Guerras de papagaios mortais: “pipas” cortam gargantas (e há quem queira proibi-las)

“Devia ser proibido na rua”. Misturar vidro moído com cola é meio caminho andado para vencer uma competição de “pipa” — mas pode correr muito mal.

Originalmente trazidos pelos colonizadores portugueses ou possivelmente vindos da África — onde eram usados por comunidades de escravos fugidos para alertar sobre eventuais perigos —, os papagaios de vento ficaram no coração da cultura brasileira.

As competições de “pipas”, como são conhecidos os papagaios no país, são muito comuns, mas têm causado ferimentos graves e até mortes no país, onde acenderam recentemente um debate intenso, com algumas pessoas a defenderem a proibição total da atividade.
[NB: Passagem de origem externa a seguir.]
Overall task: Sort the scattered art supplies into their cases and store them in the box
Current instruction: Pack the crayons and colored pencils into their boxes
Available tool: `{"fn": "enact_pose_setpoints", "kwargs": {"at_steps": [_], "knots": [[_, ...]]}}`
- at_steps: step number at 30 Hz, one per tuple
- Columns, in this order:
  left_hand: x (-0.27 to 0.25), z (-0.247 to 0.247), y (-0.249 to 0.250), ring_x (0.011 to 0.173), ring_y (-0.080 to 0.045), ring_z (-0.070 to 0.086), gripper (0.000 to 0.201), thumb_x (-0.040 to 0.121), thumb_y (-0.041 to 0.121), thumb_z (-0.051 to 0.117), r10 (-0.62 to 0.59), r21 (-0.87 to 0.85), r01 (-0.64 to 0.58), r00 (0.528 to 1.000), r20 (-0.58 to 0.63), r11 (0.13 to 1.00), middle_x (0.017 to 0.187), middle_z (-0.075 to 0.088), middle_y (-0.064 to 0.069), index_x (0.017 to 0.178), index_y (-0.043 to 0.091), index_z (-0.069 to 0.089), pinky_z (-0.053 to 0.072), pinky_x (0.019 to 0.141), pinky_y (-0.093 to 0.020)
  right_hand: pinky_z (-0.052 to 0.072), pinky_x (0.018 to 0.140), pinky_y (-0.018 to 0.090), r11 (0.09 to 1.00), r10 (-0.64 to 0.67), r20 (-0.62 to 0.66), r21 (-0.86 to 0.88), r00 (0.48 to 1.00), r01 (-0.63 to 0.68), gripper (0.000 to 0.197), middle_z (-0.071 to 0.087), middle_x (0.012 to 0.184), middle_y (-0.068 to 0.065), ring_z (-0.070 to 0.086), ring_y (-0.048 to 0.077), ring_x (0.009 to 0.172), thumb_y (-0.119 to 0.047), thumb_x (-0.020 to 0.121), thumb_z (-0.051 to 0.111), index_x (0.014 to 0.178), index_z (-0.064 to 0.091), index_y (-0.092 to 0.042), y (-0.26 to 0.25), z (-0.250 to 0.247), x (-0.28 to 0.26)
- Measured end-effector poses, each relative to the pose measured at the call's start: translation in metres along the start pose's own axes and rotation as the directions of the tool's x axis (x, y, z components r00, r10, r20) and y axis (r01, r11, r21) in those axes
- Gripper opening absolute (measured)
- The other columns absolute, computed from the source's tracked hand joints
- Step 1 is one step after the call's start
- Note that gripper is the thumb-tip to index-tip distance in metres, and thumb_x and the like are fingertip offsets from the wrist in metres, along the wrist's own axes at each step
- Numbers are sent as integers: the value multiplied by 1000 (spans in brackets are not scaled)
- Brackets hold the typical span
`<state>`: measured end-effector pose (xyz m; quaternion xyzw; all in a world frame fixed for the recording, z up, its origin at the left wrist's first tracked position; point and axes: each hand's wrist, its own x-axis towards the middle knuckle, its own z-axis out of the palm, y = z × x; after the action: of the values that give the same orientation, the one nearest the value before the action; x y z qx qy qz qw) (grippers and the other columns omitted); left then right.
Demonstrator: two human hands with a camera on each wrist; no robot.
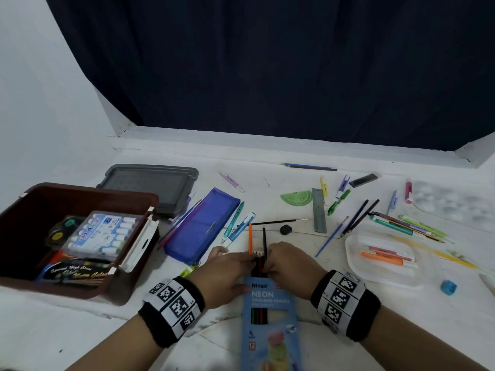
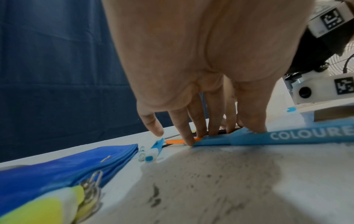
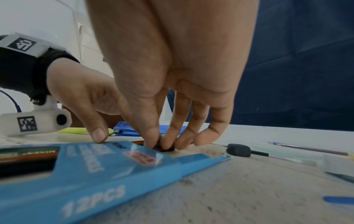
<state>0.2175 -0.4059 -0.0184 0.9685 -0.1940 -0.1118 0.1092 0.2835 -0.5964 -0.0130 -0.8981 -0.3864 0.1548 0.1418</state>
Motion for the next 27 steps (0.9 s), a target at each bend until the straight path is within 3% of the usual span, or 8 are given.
{"fn": "enact_pose_setpoints", "kwargs": {"at_steps": [3,5,8,11,15,21,23,27], "knots": [[1,-2,1,143,-2,27,53,96,40,57,-9,21,9,1000,19,1000,157,31,17,147,30,43,6,116,-37,44,92,36,999,-10,-24,-32,1000,9,34,49,126,2,49,20,114,-13,88,64,120,68,-22,-1,-5,-3],[0,-4,3,144,-3,25,53,96,39,57,-12,42,11,1000,20,999,156,34,15,147,27,44,6,116,-36,41,101,37,999,-14,-15,-36,1000,13,47,45,139,0,44,20,126,-15,88,65,134,58,-21,-1,-7,-3],[-1,-4,6,145,-4,24,53,97,37,56,-8,60,7,1000,13,998,157,34,14,147,25,43,6,113,-33,38,108,40,997,-3,28,-76,1000,5,49,42,147,3,40,23,134,-19,91,65,138,54,-18,3,-4,0],[-1,-3,8,145,-4,23,53,97,34,56,-7,47,7,1000,-1,999,158,32,12,147,24,43,7,106,-28,39,108,40,995,12,73,-96,997,-5,45,39,153,3,45,27,132,-19,93,61,138,55,-18,7,1,2],[0,1,6,145,-3,21,54,97,34,57,-15,44,15,1000,0,999,159,30,13,148,25,42,6,100,-23,50,87,39,988,-12,31,-155,999,17,26,62,126,4,61,26,104,-13,91,58,115,66,-16,6,6,1],[0,0,6,144,-3,25,54,96,34,59,-15,31,15,1000,-12,999,158,31,15,147,27,43,11,109,-29,50,68,35,997,-4,-20,-82,1000,3,21,68,88,8,64,25,81,-6,89,50,95,69,-12,3,15,-4],[0,0,6,144,-3,25,55,96,35,59,-22,15,22,1000,-15,1000,158,32,14,148,27,42,10,110,-28,49,67,33,999,-8,-23,-32,1000,8,26,70,85,7,64,24,79,-3,87,48,93,72,-11,0,13,-5],[-1,-2,7,144,-4,26,53,96,35,59,-19,4,19,1000,-19,1000,158,33,12,146,25,45,10,111,-29,54,76,30,998,-19,-7,67,1000,20,32,76,93,2,67,17,83,-4,85,54,101,78,-16,-6,1,-9]]}}
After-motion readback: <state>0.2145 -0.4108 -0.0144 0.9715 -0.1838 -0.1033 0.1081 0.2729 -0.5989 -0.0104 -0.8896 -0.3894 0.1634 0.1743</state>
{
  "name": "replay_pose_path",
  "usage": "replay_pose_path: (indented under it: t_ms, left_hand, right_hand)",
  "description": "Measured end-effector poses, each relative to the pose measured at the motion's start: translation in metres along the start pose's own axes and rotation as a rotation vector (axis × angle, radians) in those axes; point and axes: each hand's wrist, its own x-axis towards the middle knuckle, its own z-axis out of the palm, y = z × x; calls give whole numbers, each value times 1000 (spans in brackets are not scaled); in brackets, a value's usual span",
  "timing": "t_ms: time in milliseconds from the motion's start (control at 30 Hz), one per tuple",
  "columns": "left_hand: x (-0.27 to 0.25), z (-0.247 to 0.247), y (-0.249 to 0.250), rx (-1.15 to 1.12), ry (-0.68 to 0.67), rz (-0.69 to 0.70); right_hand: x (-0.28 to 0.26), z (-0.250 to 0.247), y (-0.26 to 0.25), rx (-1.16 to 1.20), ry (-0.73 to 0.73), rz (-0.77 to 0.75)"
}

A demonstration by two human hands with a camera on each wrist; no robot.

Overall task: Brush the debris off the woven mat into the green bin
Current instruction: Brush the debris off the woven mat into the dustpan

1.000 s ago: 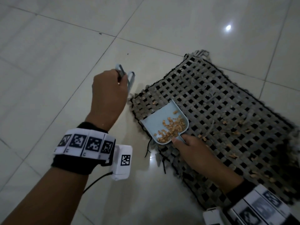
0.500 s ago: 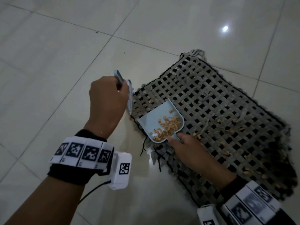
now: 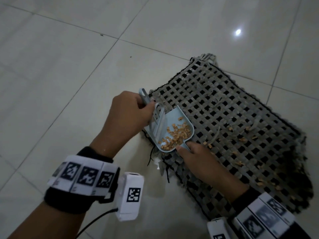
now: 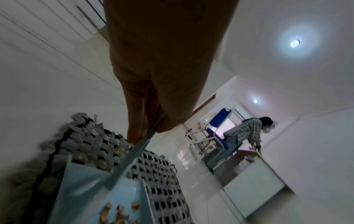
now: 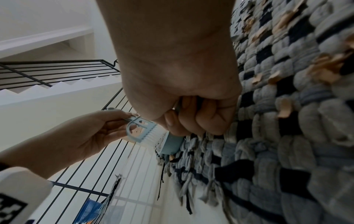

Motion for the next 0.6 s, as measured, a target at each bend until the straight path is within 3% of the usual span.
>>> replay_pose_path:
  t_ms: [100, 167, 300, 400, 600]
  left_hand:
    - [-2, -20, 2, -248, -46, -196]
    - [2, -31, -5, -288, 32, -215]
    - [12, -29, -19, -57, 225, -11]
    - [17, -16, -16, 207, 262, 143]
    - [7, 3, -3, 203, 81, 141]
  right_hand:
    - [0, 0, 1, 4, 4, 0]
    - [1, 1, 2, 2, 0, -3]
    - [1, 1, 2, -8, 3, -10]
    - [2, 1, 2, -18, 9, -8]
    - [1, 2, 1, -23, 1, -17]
O problema do brinquedo que se tornou tradição nas favelas do Rio de Janeiro está maioritariamente nas linhas cortantes que o compõem, conhecidas como “cerol“.

As linhas cortantes são criadas ao misturar vidro moído com cola: o resultado é uma superfície extremamente afiada, capaz de cortar outras linhas de pipas — o objetivo final do jogo — durante as competições ferozes.

No entanto, a utilização dessas linhas em áreas urbanas tem levado a tragédias indesejadas, muitas vezes, para motociclistas que, inadvertidamente, colidem com essas linhas enquanto estão em movimento.

Os relatos de amputações e cortes graves, incluindo fatalidades, são comuns, particularmente no Rio, avança reportagem do The Independent.

O que diz a lei (e o que quer vir a dizer)

Em resposta aos acidentes, algumas cidades e estados brasileiros adotaram leis que limitam ou proíbem o uso de cerol, mas apesar de estas linhas serem proibidas em algumas áreas densamente povoadas, como no próprio Rio de Janeiro, as leis locais são ignoradas com frequência. Em muitas ocasiões, até mesmo membros das forças policiais são vistos a participar nas competições.

A proposta de uma lei federal que proibiria a fabricação, venda e uso dessas linhas afiadas em todo o Brasil tem avançado no Congresso, tendo já sido aprovada pela Câmara dos Deputados e a aguardar agora a votação no Senado. A lei prevê penas que podem incluir prisão e multas pesadas para aqueles que desrespeitarem as novas regulamentações.

Para muitos, esta legislação representa esperança, mas a discussão em torno da proibição não é unânime.

Defensores das competições de pipas argumentam que o uso de linhas cortantes pode continuar, desde que as atividades sejam confinadas a áreas especialmente designadas, conhecidas como “kitedromes”. Estas zonas estariam afastadas de áreas residenciais e estradas, de forma a minimizar o risco para o público.

Por outro lado, como seria de esperar, vítimas e respetivos familiares defendem a proibição total.

“A vida do meu filho foi destruída. Por causa de um jogo”, diz ao jornal Kelly Christina da Silva, mãe de Kevin, que foi morto aos 23 anos, depois de uma linha de pipa o ter atingido no pescoço enquanto andava de mota.

“Deveria ser proibido na rua; reconhecemos que é perigoso”, disse Carlos Magno, presidente da associação de praticantes de kitesurf do Rio de Janeiro, “mas milhões de pessoas praticam este desporto e centenas de milhares de pessoas ganham a vida direta ou indiretamente graças a ele. Por isso, não podemos acabar com isto“.